"I, _____, do solemnly swear (or affirm) that I will support and defend the Constitution of the United States against all enemies, foreign and domestic; that I will bear true faith and allegiance to the same; and that I will obey the orders of the President of the United States and the orders of the officers appointed over me, according to regulations and the Uniform Code of Military Justice. So help me God." (Title 10, US Code; Act of 5 May 1960 replacing the wording first adopted in 1789, with amendment effective 5 October 1962).
Capt. Kristen Griest and 1st Lt. Shaye Haver made recent history as the first two women to ever pass the rigorous Ranger training course and graduate from the U.S. Army's elite Ranger School at Fort Benning, GA.

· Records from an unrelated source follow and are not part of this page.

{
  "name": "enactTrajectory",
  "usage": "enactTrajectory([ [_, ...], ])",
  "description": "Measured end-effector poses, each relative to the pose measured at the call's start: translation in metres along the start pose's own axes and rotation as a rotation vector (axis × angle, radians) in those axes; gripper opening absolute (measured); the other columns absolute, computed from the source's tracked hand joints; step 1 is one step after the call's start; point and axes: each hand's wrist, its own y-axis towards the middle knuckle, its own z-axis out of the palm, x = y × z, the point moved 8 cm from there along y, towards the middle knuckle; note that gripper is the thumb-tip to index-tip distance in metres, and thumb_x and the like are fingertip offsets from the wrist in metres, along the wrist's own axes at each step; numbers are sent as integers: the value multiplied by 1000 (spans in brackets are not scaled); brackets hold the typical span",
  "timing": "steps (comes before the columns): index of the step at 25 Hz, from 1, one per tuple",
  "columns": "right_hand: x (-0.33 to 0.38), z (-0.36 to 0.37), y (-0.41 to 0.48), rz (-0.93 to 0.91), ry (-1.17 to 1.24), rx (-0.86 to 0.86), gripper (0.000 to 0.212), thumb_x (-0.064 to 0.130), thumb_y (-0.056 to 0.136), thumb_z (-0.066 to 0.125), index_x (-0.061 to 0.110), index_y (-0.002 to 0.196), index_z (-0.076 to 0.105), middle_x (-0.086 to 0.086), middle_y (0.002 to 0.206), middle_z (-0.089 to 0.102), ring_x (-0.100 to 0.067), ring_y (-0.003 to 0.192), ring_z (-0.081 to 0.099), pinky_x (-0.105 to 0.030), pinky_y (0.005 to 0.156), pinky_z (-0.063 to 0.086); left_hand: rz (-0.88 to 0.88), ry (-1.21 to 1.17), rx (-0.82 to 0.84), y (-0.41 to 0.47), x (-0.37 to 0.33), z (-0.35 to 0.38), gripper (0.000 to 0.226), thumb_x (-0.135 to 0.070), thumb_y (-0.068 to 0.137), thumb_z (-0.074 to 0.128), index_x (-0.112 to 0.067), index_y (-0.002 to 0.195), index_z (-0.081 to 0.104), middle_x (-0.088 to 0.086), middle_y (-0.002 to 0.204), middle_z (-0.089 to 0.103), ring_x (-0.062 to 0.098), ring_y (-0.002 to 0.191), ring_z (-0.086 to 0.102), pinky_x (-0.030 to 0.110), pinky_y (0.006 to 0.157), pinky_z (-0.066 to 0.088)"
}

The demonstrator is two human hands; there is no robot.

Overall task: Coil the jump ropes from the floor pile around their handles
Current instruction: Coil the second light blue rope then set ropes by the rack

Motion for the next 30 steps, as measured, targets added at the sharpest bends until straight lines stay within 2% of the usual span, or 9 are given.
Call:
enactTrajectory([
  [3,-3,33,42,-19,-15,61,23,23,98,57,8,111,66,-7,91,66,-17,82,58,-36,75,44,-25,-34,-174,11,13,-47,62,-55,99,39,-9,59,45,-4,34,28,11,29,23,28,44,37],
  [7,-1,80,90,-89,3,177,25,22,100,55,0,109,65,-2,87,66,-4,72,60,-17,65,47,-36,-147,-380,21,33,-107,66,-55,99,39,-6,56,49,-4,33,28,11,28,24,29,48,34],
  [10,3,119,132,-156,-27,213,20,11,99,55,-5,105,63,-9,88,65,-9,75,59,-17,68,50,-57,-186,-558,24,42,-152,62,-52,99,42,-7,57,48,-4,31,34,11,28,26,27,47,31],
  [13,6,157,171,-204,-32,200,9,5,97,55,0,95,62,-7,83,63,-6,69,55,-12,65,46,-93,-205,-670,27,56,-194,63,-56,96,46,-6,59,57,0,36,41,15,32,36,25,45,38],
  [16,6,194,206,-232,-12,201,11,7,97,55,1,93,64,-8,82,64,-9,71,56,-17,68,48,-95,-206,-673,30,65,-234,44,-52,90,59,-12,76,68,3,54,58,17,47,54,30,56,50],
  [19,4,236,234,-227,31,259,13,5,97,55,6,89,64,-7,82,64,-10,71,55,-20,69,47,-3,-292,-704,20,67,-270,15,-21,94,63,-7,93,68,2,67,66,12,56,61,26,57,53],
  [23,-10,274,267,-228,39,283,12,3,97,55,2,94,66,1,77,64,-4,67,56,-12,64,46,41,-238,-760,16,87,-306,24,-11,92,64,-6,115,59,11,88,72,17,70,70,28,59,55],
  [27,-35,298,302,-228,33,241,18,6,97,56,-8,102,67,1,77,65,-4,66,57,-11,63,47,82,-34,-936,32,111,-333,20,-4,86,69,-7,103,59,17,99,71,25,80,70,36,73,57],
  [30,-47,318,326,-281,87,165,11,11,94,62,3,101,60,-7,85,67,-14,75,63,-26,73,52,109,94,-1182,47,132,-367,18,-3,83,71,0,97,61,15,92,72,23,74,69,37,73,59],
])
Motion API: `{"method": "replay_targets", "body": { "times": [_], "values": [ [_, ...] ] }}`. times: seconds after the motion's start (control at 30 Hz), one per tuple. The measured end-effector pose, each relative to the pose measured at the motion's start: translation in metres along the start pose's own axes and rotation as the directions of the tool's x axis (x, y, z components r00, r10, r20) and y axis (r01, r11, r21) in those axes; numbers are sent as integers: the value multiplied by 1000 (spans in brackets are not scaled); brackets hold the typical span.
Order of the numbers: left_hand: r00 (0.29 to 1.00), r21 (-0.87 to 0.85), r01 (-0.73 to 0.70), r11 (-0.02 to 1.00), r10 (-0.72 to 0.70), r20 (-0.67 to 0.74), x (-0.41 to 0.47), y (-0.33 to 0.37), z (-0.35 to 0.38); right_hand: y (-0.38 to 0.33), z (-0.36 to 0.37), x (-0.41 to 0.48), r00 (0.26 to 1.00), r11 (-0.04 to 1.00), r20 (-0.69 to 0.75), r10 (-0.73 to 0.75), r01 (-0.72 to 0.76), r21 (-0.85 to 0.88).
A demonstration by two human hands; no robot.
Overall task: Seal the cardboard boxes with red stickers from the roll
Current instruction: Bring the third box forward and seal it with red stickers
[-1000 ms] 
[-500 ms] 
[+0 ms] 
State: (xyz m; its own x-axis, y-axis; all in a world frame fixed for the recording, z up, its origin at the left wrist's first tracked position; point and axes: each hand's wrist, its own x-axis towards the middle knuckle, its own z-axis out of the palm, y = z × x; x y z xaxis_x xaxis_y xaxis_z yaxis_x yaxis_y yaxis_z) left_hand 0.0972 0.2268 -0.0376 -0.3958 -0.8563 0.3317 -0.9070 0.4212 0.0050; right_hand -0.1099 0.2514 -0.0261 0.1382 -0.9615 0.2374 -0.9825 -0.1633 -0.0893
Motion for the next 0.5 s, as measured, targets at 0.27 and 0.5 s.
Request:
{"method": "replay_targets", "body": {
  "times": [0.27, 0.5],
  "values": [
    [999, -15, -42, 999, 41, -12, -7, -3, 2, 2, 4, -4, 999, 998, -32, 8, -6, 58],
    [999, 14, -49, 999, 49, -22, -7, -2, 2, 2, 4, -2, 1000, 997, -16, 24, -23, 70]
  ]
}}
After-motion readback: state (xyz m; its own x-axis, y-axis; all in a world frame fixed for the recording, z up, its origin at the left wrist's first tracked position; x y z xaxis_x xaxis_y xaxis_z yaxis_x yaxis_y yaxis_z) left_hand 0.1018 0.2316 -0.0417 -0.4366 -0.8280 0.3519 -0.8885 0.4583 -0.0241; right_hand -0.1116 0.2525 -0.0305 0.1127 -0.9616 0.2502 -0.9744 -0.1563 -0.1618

With their graduation, discussion of women’s role in combat positions has come to the forefront. Some restrictions on women serving in combat will be lifted next January. It could take a couple of years, however, before women will be recruited, trained, and assigned to some of the roughly 245,000 job now legally closed to them, according to The Military Times.
Maj. Gen. Austin S. Miller, commanding general of the U.S. Army Maneuver Center of Excellence, addressed critics who questioned whether standards of the rigorous Ranger course were lowered for the two females. They met every requirement the men did, he said.
|Capt. Kristen Griest (left) and 1st Lt. Shaye Haver (right)|
The Pentagon describes Ranger School as "the Army's premier combat leadership course, teaching Ranger students how to overcome fatigue, hunger, and stress to lead soldiers during small unit combat operations."
The current class started in April at Fort Benning, with 381 men and 19 women. The students were forced to train with minimal food and little sleep and had to learn how to operate in the woods, mountains, and swamplands.
Students also had to undergo a physical fitness test that included 49 pushups, 59 situps, a 5-mile run in 40 minutes, six chin-ups, a swim test, a land navigation test, a 12-mile foot march in three hours, several obstacle courses, four days of military mountaineering, three parachute jumps, four air assaults on helicopters, and 27 days of mock combat patrols.
By the end of the 62-day course, 94 men and two women met all the requirements
It's not clear what awaits the female graduates, however.
Although Haver and Griest are now Ranger-qualified, unlike the male graduates, the two women can't apply to join the 75th Ranger Regiment, an elite special operations force. The Pentagon isn't expected to make final decisions about exactly what combat roles women will be allowed to fill until later this year.
Capt. Griest, of Connecticut, is an Airborne-qualified military police officer. 1st Lt. Haver, a Texas resident, is an Apache helicopter pilot.